Some common symptoms of pregnancy during week 9 include:
• Fatigue – Pregnancy takes a lot of energy, and you may start to feel more tired than usual. Make sure to get plenty of rest and eat healthy foods.
• Nausea – Many women experience nausea in the early stages of pregnancy. This usually goes away by the end of the first trimester.
• Mood swings – Pregnancy can be a time of great emotional change. You may feel happy one minute and sad the next. Talk to your partner or a friend about your feelings to help you manage them.
• Breast changes – Your breasts may start to feel tender or swollen. This is a normal part of pregnancy.
• Urinary frequency – You may find yourself going to the bathroom more often than usual. This is because your uterus is starting to press on your bladder.
• Food cravings – You may start to crave certain foods, or you may lose your appetite altogether.
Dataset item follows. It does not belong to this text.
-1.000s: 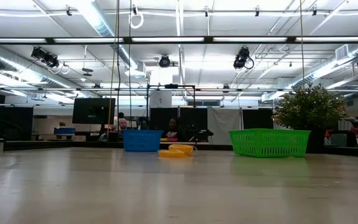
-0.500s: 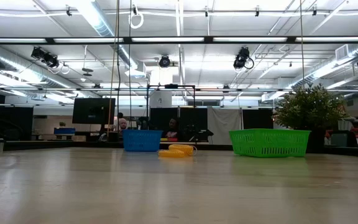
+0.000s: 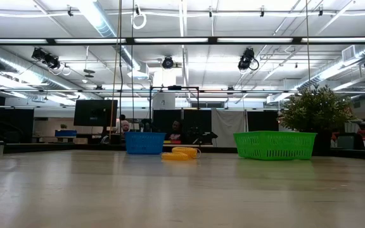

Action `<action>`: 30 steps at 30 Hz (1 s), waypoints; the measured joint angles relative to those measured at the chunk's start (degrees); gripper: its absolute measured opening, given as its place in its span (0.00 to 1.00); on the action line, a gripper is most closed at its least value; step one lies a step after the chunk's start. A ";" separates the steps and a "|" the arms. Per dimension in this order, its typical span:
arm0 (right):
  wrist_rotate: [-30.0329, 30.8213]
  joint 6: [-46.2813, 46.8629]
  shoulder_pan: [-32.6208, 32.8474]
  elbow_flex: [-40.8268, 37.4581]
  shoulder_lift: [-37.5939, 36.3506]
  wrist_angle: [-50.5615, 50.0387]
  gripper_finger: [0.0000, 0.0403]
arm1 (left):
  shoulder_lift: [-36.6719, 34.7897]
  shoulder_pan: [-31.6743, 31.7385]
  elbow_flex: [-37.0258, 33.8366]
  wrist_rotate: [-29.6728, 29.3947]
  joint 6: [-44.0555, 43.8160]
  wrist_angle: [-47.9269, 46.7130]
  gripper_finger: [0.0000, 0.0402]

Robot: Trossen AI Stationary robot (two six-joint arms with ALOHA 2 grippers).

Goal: Sort spring keychains
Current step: Put the yellow spring keychain into the blue bin

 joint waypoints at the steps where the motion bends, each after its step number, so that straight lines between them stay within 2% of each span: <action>1: 0.02 0.44 0.00 0.00 -0.01 0.00 0.04 | 0.00 0.00 0.00 0.06 0.54 0.02 0.05; 7: -0.27 1.64 -0.46 0.00 -1.69 -3.18 0.26 | -0.15 0.00 0.00 -0.81 1.05 -0.06 0.09; 12: -0.67 1.30 -1.89 0.02 -7.08 -13.48 0.44 | -1.92 0.00 -0.02 -0.91 1.11 -1.77 0.08; 16: 2.22 -0.27 -2.18 0.09 -12.18 -21.31 0.50 | -5.86 -0.06 -0.04 -1.83 1.14 -9.56 0.06; 19: 6.65 -2.43 -1.74 0.09 -15.09 -25.73 0.50 | -9.94 -0.59 -0.07 -5.51 0.90 -16.71 0.06; 22: 10.60 -3.91 -1.26 0.09 -16.91 -27.51 0.48 | -12.96 -1.83 -0.07 -12.52 1.78 -20.79 0.06; 24: 12.27 -4.64 -1.25 0.09 -17.42 -27.32 0.46 | -13.70 -2.14 -0.04 -19.90 3.02 -20.97 0.06; 28: 14.27 -4.68 -1.25 0.09 -17.28 -27.42 0.44 | -11.85 -1.67 -0.02 -49.41 1.97 -20.25 0.06; 30: 15.57 -4.67 -1.25 0.09 -17.17 -27.42 0.43 | -9.48 -0.63 0.00 -60.72 2.55 -17.39 0.06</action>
• Constipation – Pregnancy can cause constipation because the hormones produced during pregnancy relax the muscles in your intestines.
• Miscarriage risk – Although the risk of miscarriage decreases as you progress through pregnancy, it is still a possibility. If you have any concerns, talk to your doctor.
Pregnancy Week 23
Welcome to week 23 of your pregnancy.
This week, your baby is growing more rapidly and is starting to look more like a newborn. Your baby’s eyes are now in the correct position, and his or her ears are in the correct place. The eyelids are still fused shut, but will open within the next few weeks.
The baby’s skin is also starting to get more pigmented, and lanugo, a fine hair, is starting to grow on the baby’s body. This hair will help to keep the baby warm after birth.
The baby’s lungs are also starting to mature, and he or she is now able to practice breathing.
In the next few weeks, the baby’s brain will continue to grow and develop, and the baby will start to practice sucking and swallowing.
The baby’s movements can now be felt by the mother, and the baby is now about 14 inches long and weighs about 2 pounds.
Welcome to my fertility blog. This is a space where I will be sharing my experiences as I navigate through the world of fertility treatments, as well as provide information and resources about fertility and pregnancy.